It was full circle. All questions had been answered, all mysteries cleared up. And then my Uncle went and found one more. He had had a book delivered to him by a mysterious stranger during one of his cargo helicopter drops from Hawaii…a book called the Oxford Wonder World, which looked at different periods of human history. He'd shrugged it off for a few days before he finally worked up the effort to take a closer look at it.
Everything in the book seemed to make sense, outside of the bizarre references to Sherlock Holmes and Camelot. Seemed to, or enough that Uncle Steve almost ignored it.
But he couldn't ignore what was handwritten in pen on the inside cover of the book. Ancient Argonian script, the same kind that Giskard was slowly teaching him to read.
The same kind that had been engraved on the side of the Argonian escape pod when it fell to Earth.
The fallen traveler waits in time. That was what Giskard and Uncle Steve were able to get from the book immediately. After that was more garbled, encoded gibberish, which would take them a lot longer to do. Sadly, they didn't have an entire summer.

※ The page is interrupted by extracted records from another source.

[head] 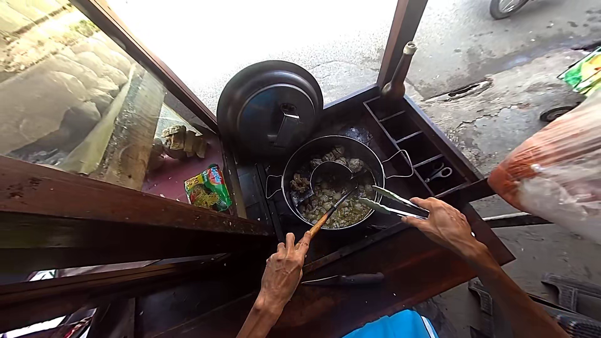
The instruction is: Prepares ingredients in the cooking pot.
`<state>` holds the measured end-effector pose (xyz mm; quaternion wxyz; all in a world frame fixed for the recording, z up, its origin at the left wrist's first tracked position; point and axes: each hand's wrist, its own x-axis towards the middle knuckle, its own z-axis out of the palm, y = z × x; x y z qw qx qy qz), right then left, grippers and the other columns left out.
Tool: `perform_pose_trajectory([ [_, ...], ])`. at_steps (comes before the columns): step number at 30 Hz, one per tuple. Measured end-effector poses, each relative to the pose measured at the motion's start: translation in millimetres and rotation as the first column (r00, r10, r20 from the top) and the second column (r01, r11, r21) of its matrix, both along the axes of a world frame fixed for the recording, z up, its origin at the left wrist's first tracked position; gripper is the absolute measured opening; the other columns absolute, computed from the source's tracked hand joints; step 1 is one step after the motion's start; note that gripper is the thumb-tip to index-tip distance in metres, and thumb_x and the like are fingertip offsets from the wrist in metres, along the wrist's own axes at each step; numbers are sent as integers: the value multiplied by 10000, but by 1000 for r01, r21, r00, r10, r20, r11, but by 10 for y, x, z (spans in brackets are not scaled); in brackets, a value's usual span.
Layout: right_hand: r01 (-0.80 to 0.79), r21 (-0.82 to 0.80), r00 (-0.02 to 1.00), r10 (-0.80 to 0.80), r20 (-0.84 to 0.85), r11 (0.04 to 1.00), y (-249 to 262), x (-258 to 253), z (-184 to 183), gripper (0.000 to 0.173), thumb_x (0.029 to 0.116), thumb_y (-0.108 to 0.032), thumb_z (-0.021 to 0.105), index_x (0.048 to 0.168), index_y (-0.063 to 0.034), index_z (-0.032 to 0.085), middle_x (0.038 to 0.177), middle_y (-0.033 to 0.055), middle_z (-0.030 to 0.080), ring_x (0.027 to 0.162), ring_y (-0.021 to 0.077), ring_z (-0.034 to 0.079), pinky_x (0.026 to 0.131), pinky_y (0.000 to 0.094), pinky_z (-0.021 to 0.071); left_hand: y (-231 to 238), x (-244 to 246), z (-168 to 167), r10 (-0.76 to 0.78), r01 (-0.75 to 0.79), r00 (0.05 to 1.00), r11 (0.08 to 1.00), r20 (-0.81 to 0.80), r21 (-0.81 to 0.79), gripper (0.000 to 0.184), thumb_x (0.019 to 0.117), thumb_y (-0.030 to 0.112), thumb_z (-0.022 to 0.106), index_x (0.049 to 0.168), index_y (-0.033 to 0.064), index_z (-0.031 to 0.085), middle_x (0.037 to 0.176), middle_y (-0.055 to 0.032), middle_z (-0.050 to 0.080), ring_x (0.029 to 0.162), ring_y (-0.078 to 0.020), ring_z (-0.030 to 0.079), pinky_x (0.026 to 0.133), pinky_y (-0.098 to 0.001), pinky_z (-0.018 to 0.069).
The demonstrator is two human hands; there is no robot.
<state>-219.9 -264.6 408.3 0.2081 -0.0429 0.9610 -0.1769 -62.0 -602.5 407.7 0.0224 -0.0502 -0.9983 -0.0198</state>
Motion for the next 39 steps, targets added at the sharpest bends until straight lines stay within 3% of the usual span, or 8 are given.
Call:
perform_pose_trajectory([
  [3,6,-10,1000,-6,-5,1000,14,17,-14,528,916,-397,761,1346,-106,665,1215,208,673,1162,399,629,938,594,489,-61,-217,0,-64,62,998,993,-18,-105,544,847,-26,687,1345,193,697,1007,-225,641,682,-340,666,496,-393,523],
  [7,10,-31,1000,-11,-17,999,30,52,-27,529,912,-383,767,1347,-101,664,1205,217,673,1163,411,627,936,605,486,-165,-514,-44,-82,86,996,987,37,-136,536,895,-41,636,1388,169,659,1088,-262,643,771,-406,678,552,-443,539],
  [15,14,-35,999,-15,-33,999,55,103,1,532,907,-390,772,1335,-92,668,1186,215,677,1151,401,633,933,594,491,-58,-841,45,189,-138,940,972,283,-191,550,979,-47,488,1504,116,524,1333,-292,555,957,-428,670,733,-471,556],
  [22,-8,-44,1000,7,-13,999,0,92,33,546,906,-394,772,1343,-85,662,1204,214,674,1165,400,627,951,589,485,238,-827,397,288,-191,854,948,432,-255,488,1009,0,441,1494,-54,448,1270,-274,576,930,-374,691,786,-454,553],
  [25,-15,-51,1000,14,-18,999,-11,75,58,540,907,-394,767,1337,-85,664,1194,211,674,1159,394,629,944,584,486,401,-988,608,274,-116,769,949,578,-294,447,1007,-6,448,1441,-112,438,1286,-287,559,1051,-397,660,858,-480,530],
  [28,-14,-56,1000,13,-25,998,18,47,55,542,911,-394,764,1340,-78,661,1199,218,670,1166,394,627,951,584,484,462,-1153,859,243,-51,703,955,668,-294,331,1020,68,476,1299,-93,554,1241,-276,601,1126,-410,636,896,-515,513],
  [31,-24,-62,999,22,-31,998,22,20,46,540,914,-395,761,1341,-80,662,1201,218,671,1166,398,627,952,588,482,462,-1261,995,202,-8,692,962,693,-273,260,1023,132,492,1113,-53,651,1128,-241,671,1102,-400,651,859,-544,504],
  [39,-28,-96,1000,27,-16,995,23,19,70,549,916,-404,757,1350,-84,656,1208,216,669,1175,398,621,965,585,477,551,-1422,1181,148,31,662,974,734,-225,292,1026,236,517,999,-19,656,1042,-211,672,1044,-382,653,813,-556,488],
])
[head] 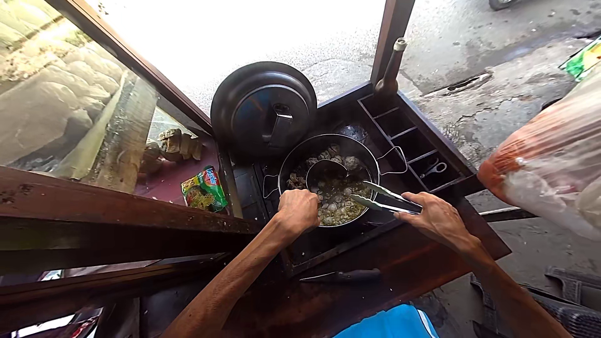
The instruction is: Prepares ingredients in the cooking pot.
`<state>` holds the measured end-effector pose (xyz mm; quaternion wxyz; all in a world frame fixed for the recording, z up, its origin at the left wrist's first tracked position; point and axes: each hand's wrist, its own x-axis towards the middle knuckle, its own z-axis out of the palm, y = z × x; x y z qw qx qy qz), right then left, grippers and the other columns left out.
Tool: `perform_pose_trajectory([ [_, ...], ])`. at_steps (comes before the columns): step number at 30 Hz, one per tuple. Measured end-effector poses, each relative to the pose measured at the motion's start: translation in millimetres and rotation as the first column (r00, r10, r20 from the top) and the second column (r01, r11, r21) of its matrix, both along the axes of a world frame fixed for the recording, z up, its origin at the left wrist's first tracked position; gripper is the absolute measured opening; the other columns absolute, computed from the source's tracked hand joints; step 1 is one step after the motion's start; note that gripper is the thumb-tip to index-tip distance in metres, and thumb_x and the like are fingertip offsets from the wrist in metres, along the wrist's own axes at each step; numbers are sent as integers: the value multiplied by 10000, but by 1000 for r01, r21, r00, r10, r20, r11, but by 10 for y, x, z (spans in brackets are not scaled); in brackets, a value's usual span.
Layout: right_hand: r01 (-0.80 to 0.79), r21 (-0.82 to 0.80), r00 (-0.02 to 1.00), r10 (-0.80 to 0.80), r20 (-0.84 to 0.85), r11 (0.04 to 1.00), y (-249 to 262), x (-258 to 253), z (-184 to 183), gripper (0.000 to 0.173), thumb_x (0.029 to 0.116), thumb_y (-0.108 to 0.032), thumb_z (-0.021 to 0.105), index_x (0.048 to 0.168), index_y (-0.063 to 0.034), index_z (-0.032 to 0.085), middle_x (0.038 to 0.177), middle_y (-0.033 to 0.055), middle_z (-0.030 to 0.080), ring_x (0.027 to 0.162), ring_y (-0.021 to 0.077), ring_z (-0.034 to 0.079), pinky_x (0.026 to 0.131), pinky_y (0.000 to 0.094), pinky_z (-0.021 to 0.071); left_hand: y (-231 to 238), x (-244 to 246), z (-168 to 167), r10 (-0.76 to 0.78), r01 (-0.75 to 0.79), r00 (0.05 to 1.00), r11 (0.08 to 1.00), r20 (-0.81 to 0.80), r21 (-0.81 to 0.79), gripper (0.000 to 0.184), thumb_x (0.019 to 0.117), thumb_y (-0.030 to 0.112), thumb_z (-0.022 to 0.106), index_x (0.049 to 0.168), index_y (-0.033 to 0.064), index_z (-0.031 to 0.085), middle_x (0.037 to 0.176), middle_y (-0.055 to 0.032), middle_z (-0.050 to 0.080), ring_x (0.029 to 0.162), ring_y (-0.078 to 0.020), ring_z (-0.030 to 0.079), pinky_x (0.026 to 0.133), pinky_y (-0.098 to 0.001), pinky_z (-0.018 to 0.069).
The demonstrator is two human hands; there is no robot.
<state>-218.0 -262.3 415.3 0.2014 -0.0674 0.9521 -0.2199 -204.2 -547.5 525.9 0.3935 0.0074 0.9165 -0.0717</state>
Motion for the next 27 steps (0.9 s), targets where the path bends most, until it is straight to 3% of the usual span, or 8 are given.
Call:
perform_pose_trajectory([
  [6,2,-10,1000,-2,-11,1000,34,-38,-3,553,912,-404,758,1349,-83,655,1204,219,666,1164,398,625,952,590,482,-308,-77,60,138,-138,990,986,12,96,374,1053,317,499,925,7,664,914,-180,652,929,-353,644,786,-556,473],
  [10,-1,-9,1000,1,-9,1000,19,-62,-19,551,911,-414,756,1345,-90,659,1205,207,669,1162,385,628,951,583,485,-500,-67,93,217,-214,976,966,-5,142,413,1060,342,489,841,30,650,789,-135,611,797,-313,616,700,-533,457],
  [17,-19,-29,1000,19,-14,999,-2,-90,-32,548,915,-416,749,1340,-82,661,1193,214,669,1156,391,626,948,582,484,-503,35,327,210,-197,973,972,-93,130,452,1065,353,473,725,85,602,671,-84,554,700,-272,586,631,-484,429],
  [20,-22,-34,1000,22,-20,999,-2,-98,-57,547,914,-419,747,1339,-85,661,1189,211,671,1148,389,630,939,583,487,-450,85,361,166,-155,977,984,-134,86,439,1066,360,465,780,83,650,710,-98,598,751,-295,624,655,-501,448],
  [23,-24,-29,1000,24,-17,999,-8,-105,-97,545,910,-422,753,1332,-89,667,1178,208,674,1144,386,633,936,584,489,-313,133,371,96,-96,988,995,-120,3,433,1077,367,431,931,65,705,845,-135,668,867,-326,666,723,-521,479],
  [27,-36,-25,999,36,-3,999,-18,-95,-129,546,911,-422,749,1333,-86,666,1178,207,674,1144,384,632,939,578,489,-100,154,369,33,-36,999,994,-34,-99,415,1088,303,390,975,15,667,958,-183,677,979,-357,672,768,-520,488],
])
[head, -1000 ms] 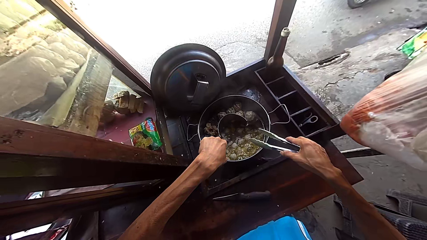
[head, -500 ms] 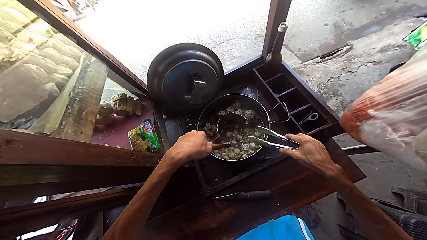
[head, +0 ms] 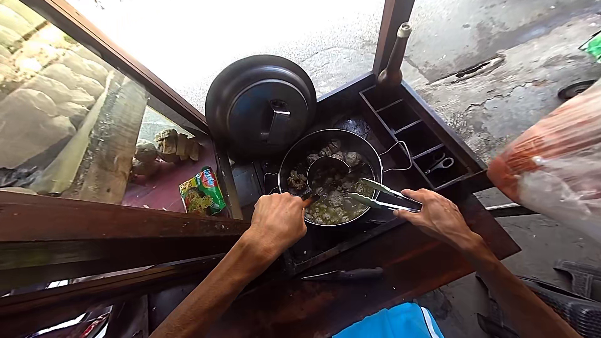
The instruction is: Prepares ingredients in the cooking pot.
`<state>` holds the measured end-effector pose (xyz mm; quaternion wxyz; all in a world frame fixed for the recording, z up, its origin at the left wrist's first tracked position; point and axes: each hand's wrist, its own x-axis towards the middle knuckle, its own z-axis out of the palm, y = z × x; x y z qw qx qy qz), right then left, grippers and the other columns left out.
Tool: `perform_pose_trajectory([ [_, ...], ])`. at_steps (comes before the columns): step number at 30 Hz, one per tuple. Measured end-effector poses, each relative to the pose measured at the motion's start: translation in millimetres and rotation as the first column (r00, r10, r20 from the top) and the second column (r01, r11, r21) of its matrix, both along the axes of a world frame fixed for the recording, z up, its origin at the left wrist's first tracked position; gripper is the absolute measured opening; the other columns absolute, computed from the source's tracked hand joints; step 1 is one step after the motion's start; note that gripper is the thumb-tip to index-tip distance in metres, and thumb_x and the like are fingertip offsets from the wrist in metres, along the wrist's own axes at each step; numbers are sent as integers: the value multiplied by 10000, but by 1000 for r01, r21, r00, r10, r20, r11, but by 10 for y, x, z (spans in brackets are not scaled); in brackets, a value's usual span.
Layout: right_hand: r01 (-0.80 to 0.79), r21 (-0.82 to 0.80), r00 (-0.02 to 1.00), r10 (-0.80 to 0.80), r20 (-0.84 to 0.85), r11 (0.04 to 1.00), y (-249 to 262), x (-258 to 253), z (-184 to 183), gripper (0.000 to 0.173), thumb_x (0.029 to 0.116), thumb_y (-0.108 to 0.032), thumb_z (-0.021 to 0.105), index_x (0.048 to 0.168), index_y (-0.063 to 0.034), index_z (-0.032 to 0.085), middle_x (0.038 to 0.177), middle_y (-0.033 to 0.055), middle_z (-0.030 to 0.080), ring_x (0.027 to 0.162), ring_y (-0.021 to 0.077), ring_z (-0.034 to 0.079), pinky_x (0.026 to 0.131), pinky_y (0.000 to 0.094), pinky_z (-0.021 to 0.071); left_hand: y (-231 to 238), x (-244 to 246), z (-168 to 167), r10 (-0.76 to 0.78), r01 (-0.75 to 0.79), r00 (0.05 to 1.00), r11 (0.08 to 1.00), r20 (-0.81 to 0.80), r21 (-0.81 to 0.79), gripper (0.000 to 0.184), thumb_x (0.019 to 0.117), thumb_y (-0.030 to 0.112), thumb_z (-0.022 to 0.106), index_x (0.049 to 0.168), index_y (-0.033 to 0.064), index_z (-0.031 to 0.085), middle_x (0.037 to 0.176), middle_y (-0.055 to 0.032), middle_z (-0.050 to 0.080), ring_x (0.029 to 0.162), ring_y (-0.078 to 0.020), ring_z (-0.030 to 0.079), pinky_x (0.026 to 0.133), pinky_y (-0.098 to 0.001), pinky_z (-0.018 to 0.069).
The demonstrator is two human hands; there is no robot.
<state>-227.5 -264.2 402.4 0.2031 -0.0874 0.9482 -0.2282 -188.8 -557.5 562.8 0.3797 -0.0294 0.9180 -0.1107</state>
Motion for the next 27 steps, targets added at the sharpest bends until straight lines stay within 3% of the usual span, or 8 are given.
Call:
perform_pose_trajectory([
  [7,-17,9,999,16,30,1000,-39,19,4,552,912,-425,750,1340,-88,662,1193,205,672,1164,387,624,949,576,486,84,-134,36,21,-20,1000,999,15,-37,338,1060,289,478,954,25,661,938,-165,675,946,-338,675,741,-508,493],
  [11,-16,0,999,16,30,1000,-51,24,5,546,916,-423,746,1343,-92,662,1204,209,669,1171,385,623,952,576,485,44,-296,99,51,-51,999,999,-19,8,316,1016,294,575,862,35,670,864,-147,668,878,-331,667,708,-524,482],
  [16,-15,-15,1000,16,25,1000,-7,11,5,562,913,-428,747,1343,-78,658,1201,215,667,1162,392,623,946,581,485,-82,-638,194,95,-97,993,995,65,20,330,1003,310,603,796,53,617,747,-107,597,737,-285,613,662,-509,466],
  [19,-18,-16,999,18,26,1000,18,-2,-9,565,914,-437,743,1338,-75,658,1189,213,666,1155,387,624,940,572,487,-211,-754,209,161,-166,978,986,132,25,390,1033,325,574,729,81,604,627,-37,558,547,-165,517,553,-379,423],
  [23,-39,16,998,38,45,999,-13,-24,2,552,922,-426,735,1349,-85,654,1200,211,664,1168,382,619,944,562,487,-434,-773,142,295,-310,932,950,210,42,411,1061,316,517,735,94,631,589,-7,559,475,-113,437,509,-312,368],
  [27,-149,124,989,148,14,981,-171,-99,58,441,952,-309,700,1327,-79,670,1240,208,658,1211,387,602,932,552,498,-732,-639,-16,377,-422,890,895,257,147,419,1081,313,488,803,83,701,554,4,536,422,-87,389,448,-264,330],
])
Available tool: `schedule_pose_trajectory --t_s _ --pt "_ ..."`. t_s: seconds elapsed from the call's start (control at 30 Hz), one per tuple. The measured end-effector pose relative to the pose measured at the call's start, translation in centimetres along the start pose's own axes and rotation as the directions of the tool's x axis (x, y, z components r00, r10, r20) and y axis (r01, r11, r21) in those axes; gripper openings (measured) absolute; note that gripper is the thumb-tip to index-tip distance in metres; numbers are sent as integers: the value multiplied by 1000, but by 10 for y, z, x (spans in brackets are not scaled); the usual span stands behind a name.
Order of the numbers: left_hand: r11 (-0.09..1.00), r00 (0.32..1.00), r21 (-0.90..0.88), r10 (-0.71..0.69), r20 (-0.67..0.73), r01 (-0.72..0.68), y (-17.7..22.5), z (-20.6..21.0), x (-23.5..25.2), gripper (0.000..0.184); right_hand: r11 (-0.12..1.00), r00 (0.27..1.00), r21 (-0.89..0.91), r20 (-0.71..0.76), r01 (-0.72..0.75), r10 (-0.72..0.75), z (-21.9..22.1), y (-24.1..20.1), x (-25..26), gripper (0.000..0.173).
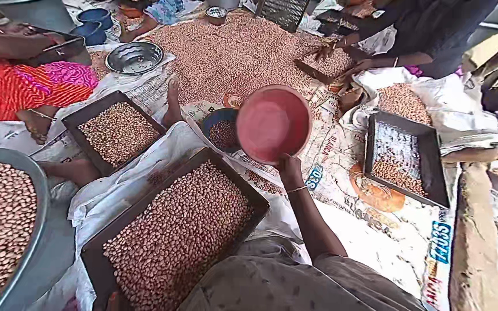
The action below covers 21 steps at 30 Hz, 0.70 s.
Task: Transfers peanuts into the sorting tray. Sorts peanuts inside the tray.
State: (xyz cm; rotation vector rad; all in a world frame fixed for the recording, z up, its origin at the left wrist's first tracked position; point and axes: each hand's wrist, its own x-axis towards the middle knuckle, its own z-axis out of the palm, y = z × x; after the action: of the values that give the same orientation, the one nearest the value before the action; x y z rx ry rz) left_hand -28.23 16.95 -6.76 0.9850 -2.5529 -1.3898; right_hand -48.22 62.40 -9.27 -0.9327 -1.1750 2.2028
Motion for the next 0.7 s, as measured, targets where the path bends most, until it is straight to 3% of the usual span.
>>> schedule_pose_trajectory --t_s 0.07,0.13,0.23,0.27,0.33,0.37,0.43,0.5,0.53,0.6,0.7 --pt "947 994 315 91 -67 -66 -34 1 14 53 996 995 75 -78 -51 57 -31 -3 32 25" --pt "855 963 510 207 -172 -93 -33 2 17 67 985 996 167 -66 -40 52 -49 -4 57 29" --pt "805 847 508 475 -239 -308 -4 9 26 63 984 1000 177 30 -11 6 -29 -21 55 33" --pt "792 836 483 514 -194 -374 10 10 32 58 990 994 139 107 5 -20 -10 -25 38 33" --pt "806 883 428 468 -39 -409 29 15 49 52 992 938 -11 327 123 -113 31 -19 -11 24" --pt "813 915 443 402 41 -377 34 20 59 54 975 862 -97 490 201 -129 47 -9 -40 20" --pt "810 947 490 279 161 -322 37 35 75 62 848 579 -281 814 450 -37 70 19 -84 24" --pt "808 934 478 240 265 -344 32 47 82 65 506 283 -311 950 805 133 85 54 -109 37" --pt "813 916 437 274 294 -384 28 50 82 63 373 208 -269 958 888 196 90 73 -117 42" --pt "836 890 329 355 285 -438 22 55 82 52 231 138 -200 956 952 257 96 106 -131 54" --pt "880 916 254 387 108 -402 20 56 82 42 227 -33 -71 906 971 422 115 121 -180 57"
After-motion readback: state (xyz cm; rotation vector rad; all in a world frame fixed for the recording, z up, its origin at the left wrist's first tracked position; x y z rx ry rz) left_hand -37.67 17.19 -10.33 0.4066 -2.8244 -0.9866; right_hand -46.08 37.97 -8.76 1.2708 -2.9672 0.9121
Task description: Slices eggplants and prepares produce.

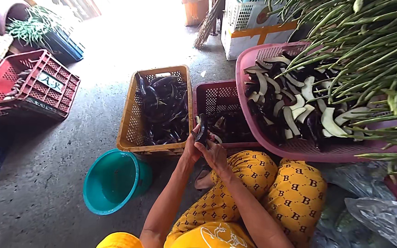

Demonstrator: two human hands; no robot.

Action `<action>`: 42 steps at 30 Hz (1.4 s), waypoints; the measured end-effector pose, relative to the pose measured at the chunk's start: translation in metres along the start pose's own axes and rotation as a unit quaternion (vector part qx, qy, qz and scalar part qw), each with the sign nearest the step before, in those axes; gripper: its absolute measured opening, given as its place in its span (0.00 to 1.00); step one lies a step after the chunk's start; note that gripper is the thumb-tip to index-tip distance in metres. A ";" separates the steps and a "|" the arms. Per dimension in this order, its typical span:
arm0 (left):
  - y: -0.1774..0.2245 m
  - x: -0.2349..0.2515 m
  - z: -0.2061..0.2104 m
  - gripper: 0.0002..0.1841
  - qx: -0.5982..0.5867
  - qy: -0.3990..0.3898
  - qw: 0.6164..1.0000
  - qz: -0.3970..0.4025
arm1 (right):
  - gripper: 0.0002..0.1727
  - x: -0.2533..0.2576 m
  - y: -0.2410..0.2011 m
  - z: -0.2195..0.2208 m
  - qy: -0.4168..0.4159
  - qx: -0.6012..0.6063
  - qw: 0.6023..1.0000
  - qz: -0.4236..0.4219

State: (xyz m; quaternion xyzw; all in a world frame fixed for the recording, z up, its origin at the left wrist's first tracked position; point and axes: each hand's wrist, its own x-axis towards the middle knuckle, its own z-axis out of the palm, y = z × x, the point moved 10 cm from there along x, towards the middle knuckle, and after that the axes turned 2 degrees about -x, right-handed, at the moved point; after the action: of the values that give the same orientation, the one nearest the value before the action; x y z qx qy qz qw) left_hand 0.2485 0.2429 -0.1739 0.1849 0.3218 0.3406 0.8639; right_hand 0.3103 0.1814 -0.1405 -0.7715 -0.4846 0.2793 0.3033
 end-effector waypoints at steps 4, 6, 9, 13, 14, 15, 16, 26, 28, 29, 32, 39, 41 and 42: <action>0.012 0.000 0.000 0.23 -0.001 0.001 1.000 0.027 | 0.48 -0.004 -0.009 0.000 -0.012 -0.014 1.000 -0.020; 0.026 -0.001 -0.005 0.21 0.015 0.027 0.996 0.087 | 0.48 -0.003 -0.010 0.000 -0.014 -0.035 0.999 -0.033; 0.044 -0.007 -0.007 0.21 0.041 0.045 0.982 0.178 | 0.48 0.002 -0.011 0.003 -0.040 -0.049 0.997 -0.040; 0.050 -0.015 -0.014 0.19 0.051 0.056 0.974 0.211 | 0.50 0.003 -0.013 0.011 -0.106 -0.068 0.992 -0.028; 0.046 -0.013 -0.021 0.21 0.016 0.075 0.977 0.197 | 0.51 0.002 -0.015 0.012 -0.116 -0.078 0.990 -0.035; 0.043 -0.010 -0.030 0.22 -0.021 0.103 0.977 0.185 | 0.51 0.000 -0.017 0.015 -0.115 -0.088 0.988 -0.052; 0.045 -0.008 -0.043 0.21 -0.043 0.138 0.972 0.183 | 0.51 -0.004 -0.020 0.017 -0.108 -0.092 0.987 -0.075; 0.032 -0.045 -0.028 0.19 0.351 -0.045 0.929 0.111 | 0.19 0.021 0.009 0.010 -0.029 0.464 0.883 0.070; 0.028 -0.047 -0.032 0.16 0.288 -0.059 0.953 0.080 | 0.12 0.019 0.011 0.012 -0.043 0.511 0.853 0.100; 0.028 -0.048 -0.036 0.19 0.252 -0.056 0.964 0.066 | 0.09 0.018 0.012 0.012 -0.048 0.516 0.848 0.111; 0.029 -0.049 -0.045 0.26 0.179 -0.033 0.983 0.038 | 0.05 0.017 0.014 0.014 -0.053 0.520 0.843 0.125; 0.041 -0.058 -0.050 0.21 0.255 -0.012 0.962 0.096 | 0.15 0.015 0.011 0.017 -0.070 0.459 0.880 0.104; 0.078 -0.079 -0.076 0.23 0.291 0.086 0.928 0.218 | 0.27 0.011 0.010 0.019 -0.090 0.405 0.905 0.095; 0.103 -0.097 -0.097 0.24 0.306 0.157 0.894 0.288 | 0.27 0.009 0.009 0.019 -0.094 0.389 0.911 0.097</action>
State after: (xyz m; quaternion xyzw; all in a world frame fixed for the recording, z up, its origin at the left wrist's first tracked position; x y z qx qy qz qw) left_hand 0.0795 0.2556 -0.1468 0.4690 0.4740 0.4839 0.5668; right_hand 0.3046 0.1900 -0.1607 -0.6056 -0.2864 0.5453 0.5038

It was August 10th when Uncle Steve and Giskard uncovered that line. And the helicopter which would take me back to Seattle…Came on the 12th.
My birthday had come and gone. I was 16 years old.
Leaving Coralcola was like waking up from a dream…A dream I never wanted to leave.
August 12th, 1990 A.D.
Coralcola Island Helipad
10:04 A.M.
Dr. Jones carried with him two briefcases of notes and information; everything he had on ancient Argonian script, a culmination of the work that he and Giskard Rorth had been putting together. Beyond that, and the curious Oxford Wonder World, there was little at his laboratory at Coralcola he needed.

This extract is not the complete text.